**DATA UNDER STUDY**

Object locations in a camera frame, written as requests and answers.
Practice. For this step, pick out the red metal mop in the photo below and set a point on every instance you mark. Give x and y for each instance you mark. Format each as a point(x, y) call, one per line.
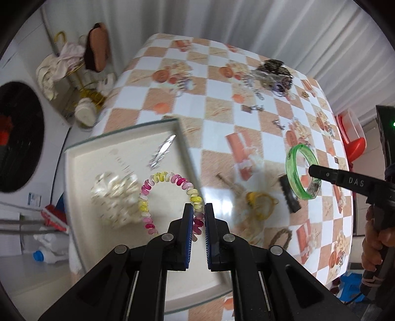
point(55, 219)

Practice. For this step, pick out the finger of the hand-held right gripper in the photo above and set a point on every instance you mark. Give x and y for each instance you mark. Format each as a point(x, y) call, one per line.
point(339, 178)

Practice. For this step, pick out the white washing machine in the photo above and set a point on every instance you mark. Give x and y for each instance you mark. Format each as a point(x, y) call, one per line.
point(46, 129)

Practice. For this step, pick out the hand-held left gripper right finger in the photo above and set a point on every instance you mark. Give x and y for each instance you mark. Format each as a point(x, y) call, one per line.
point(209, 237)

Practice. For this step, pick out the black snap hair clip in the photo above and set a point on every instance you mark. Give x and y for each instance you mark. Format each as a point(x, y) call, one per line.
point(288, 193)

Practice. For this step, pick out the green translucent bangle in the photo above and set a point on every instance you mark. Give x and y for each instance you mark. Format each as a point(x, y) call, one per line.
point(291, 172)

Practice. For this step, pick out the brown padded seat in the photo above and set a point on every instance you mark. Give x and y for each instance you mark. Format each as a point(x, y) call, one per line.
point(98, 46)

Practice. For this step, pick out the white pearl scrunchie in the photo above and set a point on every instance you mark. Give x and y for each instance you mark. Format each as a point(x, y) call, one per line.
point(114, 197)

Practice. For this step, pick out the small silver charm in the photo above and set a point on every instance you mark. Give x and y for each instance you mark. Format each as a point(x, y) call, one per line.
point(278, 124)

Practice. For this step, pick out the checkered printed tablecloth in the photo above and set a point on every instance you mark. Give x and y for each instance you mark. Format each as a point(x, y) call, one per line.
point(216, 129)

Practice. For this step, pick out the silver hair clip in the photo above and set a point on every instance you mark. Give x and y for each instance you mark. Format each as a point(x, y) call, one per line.
point(162, 150)

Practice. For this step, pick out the red plastic stool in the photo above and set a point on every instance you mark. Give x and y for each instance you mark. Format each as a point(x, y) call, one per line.
point(355, 139)

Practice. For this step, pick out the white bottle blue cap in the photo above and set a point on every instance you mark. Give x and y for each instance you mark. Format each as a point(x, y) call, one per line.
point(49, 254)

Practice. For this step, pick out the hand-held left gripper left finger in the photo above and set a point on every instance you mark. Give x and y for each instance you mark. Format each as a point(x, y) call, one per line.
point(187, 237)

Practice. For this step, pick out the white curtain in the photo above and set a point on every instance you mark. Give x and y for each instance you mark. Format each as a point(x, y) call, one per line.
point(277, 24)

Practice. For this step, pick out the white jewelry tray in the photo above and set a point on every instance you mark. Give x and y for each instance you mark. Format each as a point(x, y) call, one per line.
point(101, 160)

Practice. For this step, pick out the small gold trinket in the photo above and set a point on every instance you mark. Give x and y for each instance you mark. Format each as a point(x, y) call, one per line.
point(305, 94)

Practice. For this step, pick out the person's right hand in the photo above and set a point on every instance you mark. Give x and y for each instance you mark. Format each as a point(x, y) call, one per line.
point(372, 247)

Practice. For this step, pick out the blue plastic item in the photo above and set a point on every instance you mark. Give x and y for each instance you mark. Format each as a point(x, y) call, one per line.
point(353, 285)

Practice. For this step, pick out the white crumpled cloth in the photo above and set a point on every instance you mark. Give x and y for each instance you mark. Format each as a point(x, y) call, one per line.
point(55, 66)

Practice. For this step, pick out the white round jar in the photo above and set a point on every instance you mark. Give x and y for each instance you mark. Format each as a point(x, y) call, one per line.
point(85, 112)

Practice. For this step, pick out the pile of mixed jewelry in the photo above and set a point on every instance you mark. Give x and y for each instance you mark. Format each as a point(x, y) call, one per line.
point(271, 77)

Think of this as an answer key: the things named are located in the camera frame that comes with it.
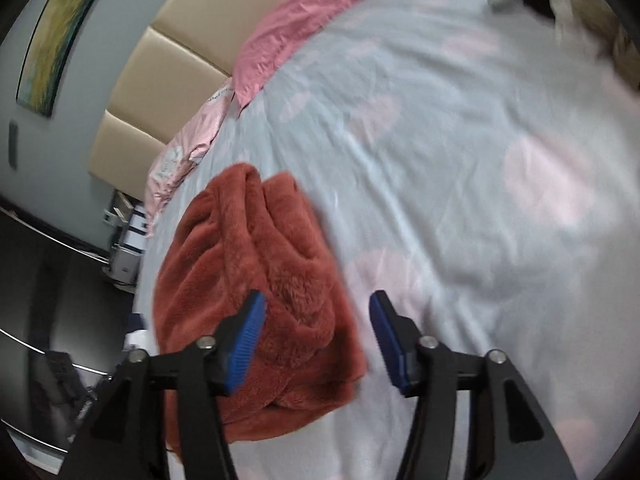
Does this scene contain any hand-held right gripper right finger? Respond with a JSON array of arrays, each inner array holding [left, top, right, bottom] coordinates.
[[369, 289, 578, 480]]

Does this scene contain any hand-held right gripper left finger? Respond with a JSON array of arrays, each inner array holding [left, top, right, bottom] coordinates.
[[57, 291, 268, 480]]

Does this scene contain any rust fleece garment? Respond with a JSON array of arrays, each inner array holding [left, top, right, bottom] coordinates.
[[151, 161, 370, 453]]

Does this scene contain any folded white garment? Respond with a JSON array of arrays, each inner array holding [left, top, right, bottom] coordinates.
[[124, 329, 152, 352]]

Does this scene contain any grey drawer box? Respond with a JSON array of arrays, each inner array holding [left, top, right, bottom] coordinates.
[[102, 245, 143, 288]]

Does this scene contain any black white striped box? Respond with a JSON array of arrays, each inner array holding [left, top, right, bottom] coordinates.
[[125, 202, 150, 251]]

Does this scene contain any polka dot bed sheet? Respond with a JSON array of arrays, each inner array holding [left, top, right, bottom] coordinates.
[[120, 0, 640, 480]]

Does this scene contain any light pink pillow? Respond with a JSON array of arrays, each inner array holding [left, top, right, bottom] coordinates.
[[145, 77, 241, 226]]

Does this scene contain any dark wardrobe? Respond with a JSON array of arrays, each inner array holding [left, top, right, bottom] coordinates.
[[0, 205, 136, 480]]

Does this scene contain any beige padded headboard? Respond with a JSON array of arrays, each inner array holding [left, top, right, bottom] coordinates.
[[89, 0, 301, 201]]

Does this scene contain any salmon pink pillow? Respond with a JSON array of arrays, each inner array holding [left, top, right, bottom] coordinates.
[[231, 0, 431, 106]]

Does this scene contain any brownish cloth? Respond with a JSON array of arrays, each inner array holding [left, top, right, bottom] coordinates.
[[555, 0, 636, 76]]

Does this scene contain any wall light switch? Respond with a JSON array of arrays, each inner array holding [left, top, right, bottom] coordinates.
[[7, 122, 20, 170]]

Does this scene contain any wall painting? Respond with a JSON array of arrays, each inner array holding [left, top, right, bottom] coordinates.
[[16, 0, 123, 118]]

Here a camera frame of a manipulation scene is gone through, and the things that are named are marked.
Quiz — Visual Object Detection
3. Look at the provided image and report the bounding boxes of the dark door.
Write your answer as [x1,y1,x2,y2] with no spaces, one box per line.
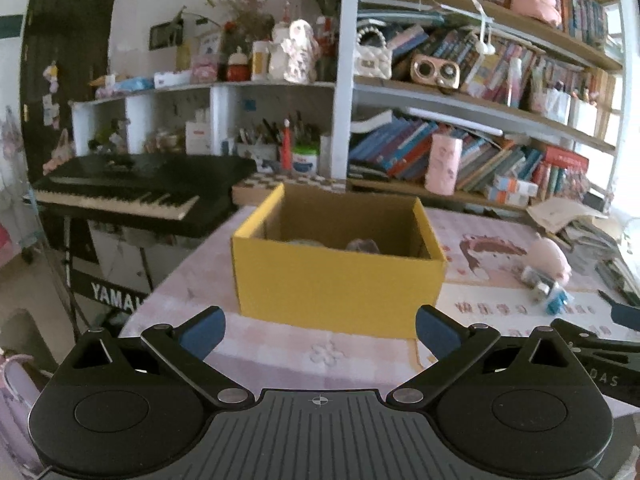
[20,0,122,173]

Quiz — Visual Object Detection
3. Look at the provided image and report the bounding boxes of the white jar green lid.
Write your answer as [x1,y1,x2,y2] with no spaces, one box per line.
[292,143,320,174]

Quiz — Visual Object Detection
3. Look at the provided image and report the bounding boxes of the row of upright books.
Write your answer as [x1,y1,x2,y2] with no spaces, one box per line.
[552,0,609,50]

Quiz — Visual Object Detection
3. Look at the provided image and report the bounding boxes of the blue silver toy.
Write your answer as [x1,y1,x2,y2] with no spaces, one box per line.
[520,266,574,315]

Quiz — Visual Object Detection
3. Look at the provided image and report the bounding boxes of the white earphones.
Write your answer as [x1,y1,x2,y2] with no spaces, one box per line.
[476,10,496,56]

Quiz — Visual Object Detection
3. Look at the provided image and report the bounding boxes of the pack of tissues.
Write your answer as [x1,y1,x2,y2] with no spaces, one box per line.
[91,74,154,99]

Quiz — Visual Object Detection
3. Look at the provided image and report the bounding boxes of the pile of papers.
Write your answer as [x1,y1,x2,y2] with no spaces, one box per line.
[525,197,640,307]

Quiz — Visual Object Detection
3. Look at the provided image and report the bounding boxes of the white pink ceramic figure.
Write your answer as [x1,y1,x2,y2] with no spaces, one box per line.
[270,19,321,85]

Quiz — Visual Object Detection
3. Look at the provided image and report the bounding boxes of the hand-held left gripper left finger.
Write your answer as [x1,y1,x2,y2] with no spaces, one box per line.
[55,306,254,409]

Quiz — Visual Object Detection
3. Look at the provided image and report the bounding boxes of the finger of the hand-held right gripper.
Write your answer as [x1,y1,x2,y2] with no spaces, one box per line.
[551,319,640,361]
[597,290,640,333]

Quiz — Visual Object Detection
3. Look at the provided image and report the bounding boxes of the row of colourful books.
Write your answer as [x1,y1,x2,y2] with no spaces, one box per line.
[392,25,547,107]

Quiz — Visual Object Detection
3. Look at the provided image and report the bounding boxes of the white quilted pearl handbag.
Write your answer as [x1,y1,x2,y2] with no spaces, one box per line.
[354,27,394,80]

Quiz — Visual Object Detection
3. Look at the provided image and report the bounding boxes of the red white doll figurine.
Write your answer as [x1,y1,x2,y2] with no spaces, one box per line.
[227,47,251,81]

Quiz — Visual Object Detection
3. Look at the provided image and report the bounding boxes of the white storage cup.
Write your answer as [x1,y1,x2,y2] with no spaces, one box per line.
[542,87,571,124]
[570,97,599,136]

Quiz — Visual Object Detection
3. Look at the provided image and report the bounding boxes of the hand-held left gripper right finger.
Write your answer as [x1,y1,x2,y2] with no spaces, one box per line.
[387,305,594,405]

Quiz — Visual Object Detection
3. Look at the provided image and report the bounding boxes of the row of slanted books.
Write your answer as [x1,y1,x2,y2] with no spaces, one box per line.
[348,110,546,193]

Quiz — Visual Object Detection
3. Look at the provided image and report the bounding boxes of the white box red label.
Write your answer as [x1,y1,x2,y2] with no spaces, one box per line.
[185,120,211,156]

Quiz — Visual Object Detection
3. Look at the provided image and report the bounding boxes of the white wooden bookshelf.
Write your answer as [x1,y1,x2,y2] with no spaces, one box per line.
[334,0,627,212]

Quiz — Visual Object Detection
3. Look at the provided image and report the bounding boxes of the red boxed book set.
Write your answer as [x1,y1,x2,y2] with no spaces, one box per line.
[532,146,591,201]

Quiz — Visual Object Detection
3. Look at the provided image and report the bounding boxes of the orange blue white box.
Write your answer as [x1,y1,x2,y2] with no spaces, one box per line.
[483,186,531,207]
[492,175,539,196]

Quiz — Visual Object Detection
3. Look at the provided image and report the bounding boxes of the checkered wooden board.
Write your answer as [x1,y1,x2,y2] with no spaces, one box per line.
[231,172,347,207]

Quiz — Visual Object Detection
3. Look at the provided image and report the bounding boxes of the yellow cardboard box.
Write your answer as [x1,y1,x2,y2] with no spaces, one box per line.
[231,182,447,339]

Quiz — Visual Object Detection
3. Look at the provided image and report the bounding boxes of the pink plush toy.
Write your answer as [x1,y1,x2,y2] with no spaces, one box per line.
[529,237,573,283]

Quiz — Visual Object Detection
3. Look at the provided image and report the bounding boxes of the black keyboard stand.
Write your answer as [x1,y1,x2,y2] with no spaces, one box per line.
[42,208,157,333]

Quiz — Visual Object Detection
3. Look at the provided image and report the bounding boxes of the black picture frame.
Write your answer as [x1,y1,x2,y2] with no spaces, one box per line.
[149,22,181,51]

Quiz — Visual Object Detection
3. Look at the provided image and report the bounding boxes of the pink cylinder cup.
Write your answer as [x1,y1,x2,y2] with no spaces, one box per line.
[425,133,463,196]

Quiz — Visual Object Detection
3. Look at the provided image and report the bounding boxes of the gold speaker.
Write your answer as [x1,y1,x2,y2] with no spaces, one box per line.
[410,53,462,92]

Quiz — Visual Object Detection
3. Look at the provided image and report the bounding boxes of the dried flower bouquet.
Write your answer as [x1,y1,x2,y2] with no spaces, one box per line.
[206,0,277,45]

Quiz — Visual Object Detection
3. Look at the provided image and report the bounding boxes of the white low shelf unit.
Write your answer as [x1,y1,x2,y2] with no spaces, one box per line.
[70,81,347,181]

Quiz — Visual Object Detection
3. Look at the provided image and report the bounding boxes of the black electronic keyboard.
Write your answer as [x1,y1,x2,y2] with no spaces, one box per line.
[32,152,258,239]

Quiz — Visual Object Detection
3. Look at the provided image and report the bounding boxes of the white pen holder with pens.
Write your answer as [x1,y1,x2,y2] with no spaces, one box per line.
[235,112,282,162]

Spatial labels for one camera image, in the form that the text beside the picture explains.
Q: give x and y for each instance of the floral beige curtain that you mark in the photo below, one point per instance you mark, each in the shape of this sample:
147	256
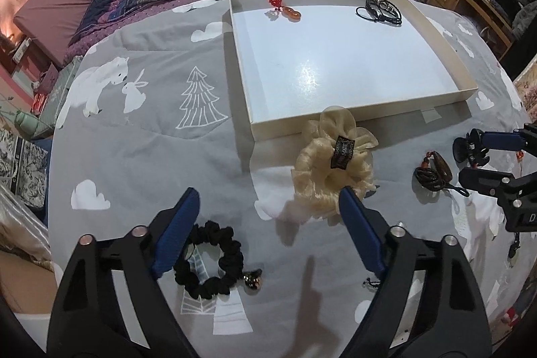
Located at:
527	89

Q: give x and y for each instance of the cream organza scrunchie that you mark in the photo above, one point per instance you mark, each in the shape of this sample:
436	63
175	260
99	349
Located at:
314	169

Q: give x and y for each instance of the clear tape piece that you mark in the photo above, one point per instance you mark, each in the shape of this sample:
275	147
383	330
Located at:
431	115

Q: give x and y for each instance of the white shallow tray box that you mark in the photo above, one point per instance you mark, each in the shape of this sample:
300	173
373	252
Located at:
335	60

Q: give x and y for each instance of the black hair claw clip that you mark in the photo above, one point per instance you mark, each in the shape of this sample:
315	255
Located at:
465	146

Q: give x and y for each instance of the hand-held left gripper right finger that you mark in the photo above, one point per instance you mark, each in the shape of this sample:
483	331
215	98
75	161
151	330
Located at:
361	234

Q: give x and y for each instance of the black scrunchie with metal charm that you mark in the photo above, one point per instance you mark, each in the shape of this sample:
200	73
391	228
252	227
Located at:
228	244

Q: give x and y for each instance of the black white printed bag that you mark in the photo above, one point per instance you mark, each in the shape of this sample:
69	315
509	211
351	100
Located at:
16	161

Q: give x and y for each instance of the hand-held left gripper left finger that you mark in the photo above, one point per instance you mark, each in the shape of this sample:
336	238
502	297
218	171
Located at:
176	234

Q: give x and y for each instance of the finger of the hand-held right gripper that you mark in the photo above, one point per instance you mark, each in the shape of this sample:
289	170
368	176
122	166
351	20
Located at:
486	178
503	140

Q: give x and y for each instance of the grey bear print blanket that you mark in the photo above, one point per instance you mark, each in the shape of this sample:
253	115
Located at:
147	156

**WHAT IS NEEDED**
Please go through the data above and copy each line containing the word "picture".

**FINISHED TASK**
3. Look at the provided image and report the bounding boxes of the black picture frame.
Spatial labels for one camera image, in the form that the text beside the picture explains.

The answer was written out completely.